Data records:
______________________________

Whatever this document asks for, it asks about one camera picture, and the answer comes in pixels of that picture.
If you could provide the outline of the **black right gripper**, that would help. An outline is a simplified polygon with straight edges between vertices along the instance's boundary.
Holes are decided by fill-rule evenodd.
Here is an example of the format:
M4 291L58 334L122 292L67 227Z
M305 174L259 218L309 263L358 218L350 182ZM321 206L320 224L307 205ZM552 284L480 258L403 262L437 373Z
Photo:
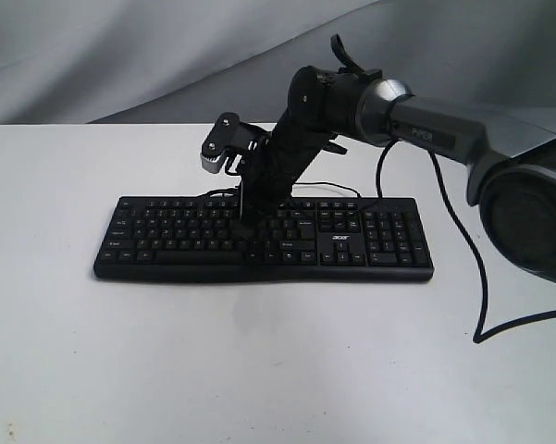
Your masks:
M264 218L290 197L293 185L320 152L347 154L334 138L328 132L277 124L268 139L238 166L240 219L232 227L232 238L254 240L265 227Z

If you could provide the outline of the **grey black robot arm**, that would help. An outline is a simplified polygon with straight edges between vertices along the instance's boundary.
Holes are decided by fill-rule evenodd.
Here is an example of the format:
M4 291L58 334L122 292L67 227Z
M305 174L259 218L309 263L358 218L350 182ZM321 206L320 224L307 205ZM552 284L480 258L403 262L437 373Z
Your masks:
M365 71L331 48L340 69L299 69L268 140L241 172L241 232L291 194L337 136L382 147L407 142L468 170L467 202L512 264L556 283L556 107L455 104L420 97L403 82Z

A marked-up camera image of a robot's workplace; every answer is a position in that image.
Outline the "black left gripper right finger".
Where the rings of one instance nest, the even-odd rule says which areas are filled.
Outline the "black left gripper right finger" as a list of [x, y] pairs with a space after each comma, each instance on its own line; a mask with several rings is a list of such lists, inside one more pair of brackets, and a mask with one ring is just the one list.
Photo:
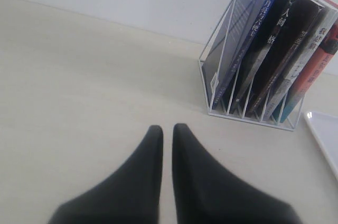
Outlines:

______________________________

What this task involves: Go through the entries and filter for lines holding the word "could"; copy each match.

Expected answer:
If you could provide the outline of the **black right gripper**, that would help. An outline is a simplified polygon with straight edges between vertices along the instance's boundary.
If you could provide the outline of the **grey black robot arm**, that would help. An outline is a simplified polygon with straight edges between vertices along the instance's boundary.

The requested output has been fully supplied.